Wait a minute. He talked like a man with a plan. A whole new plan. A plan to make up for the lousy change of plans he'd dropped on her earlier. "Yes?"
"Well, there's no reason now why you can't pop in and clean the office tonight after all."
"And there it is, ladies and gents."
"What? Hannah, what are you talking about?"
It.
The line.
The final push.
The point of no return.
The last straw.
Hannah clucked her tongue. She'd made up her mind just that fast, and she saw no purpose in launching into any further explanation. She just told her husband not to expect her in the office today, and if he had any questions, well, he'd get his answers when he got home.

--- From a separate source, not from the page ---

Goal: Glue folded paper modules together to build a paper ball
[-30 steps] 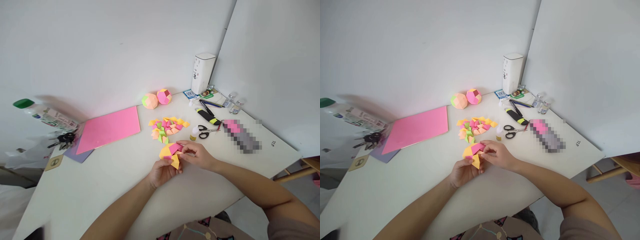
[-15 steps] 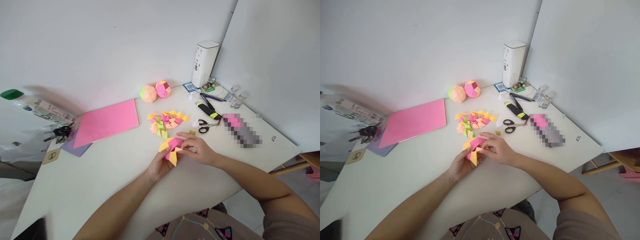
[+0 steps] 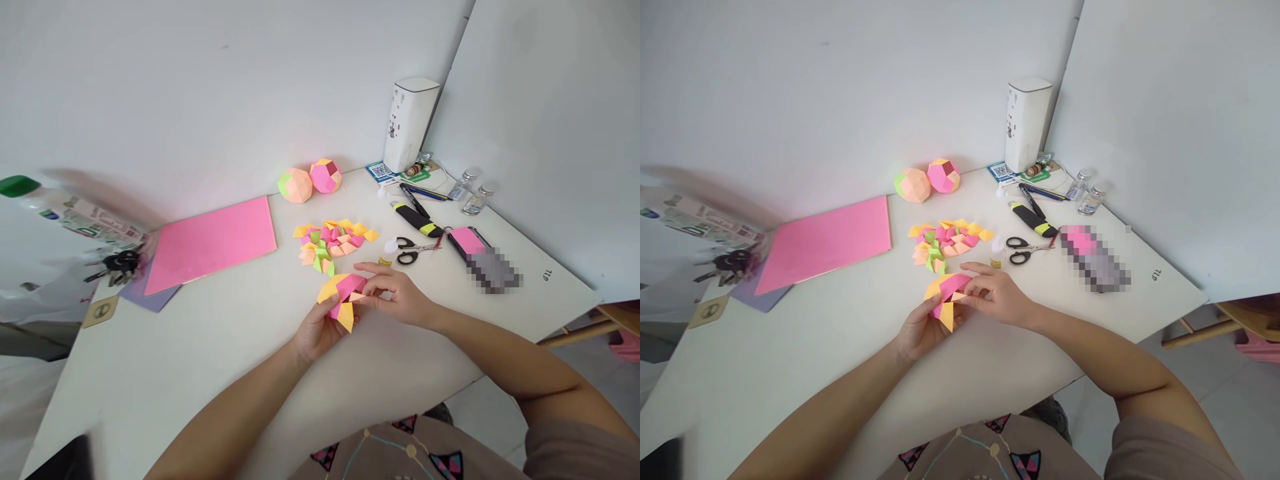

She hung up the phone and picked up a pen.
CHAPTER 19
Subject: Change of plans To: DocPayt
Dear Payt, I won't be taking the tickets back to the travel agent.
Call you from Miami.
Love, Hannah "What was I thinking?" she asked the lady crowding the armrest and most of the so-called legroom somewhere over Tennessee.
"I really shouldn't do this," she said to the too-polite-to-tell-her-it-wasn't-his-problem man behind the ticket counter when she changed planes in Atlanta.
"The reservation may be for five days, but I'll have to go back before that, I think," she warned the effervescent clerk in the relaxed elegance of the marble lobby of the five-star hotel in Miami.
In the room, she took in the calming atmosphere, the fresh smell, the bed made by somebody else and towels that would appear clean and fluffed daily without her having to lift a laundry basket. She threw open the curtains to enjoy the endless starlit sky and view of dazzling light reflected through the blue of the pool six stories down. That's when she turned to the bellman, pressed a generous tip into his hand and whispered, "Tell housekeeping to keep the supply of towels coming. I'm going to be here a while."
She had done it.
Her.
The woman who had spun her wheels in a tidy rut for her whole lifetime hoping somehow to please others had finally taken a stand and taken flight.
And to a place where it was far too warm to think about Christmas pageants.
A place sans an office and therefore devoid of office politics-and messy break rooms that needed her attention.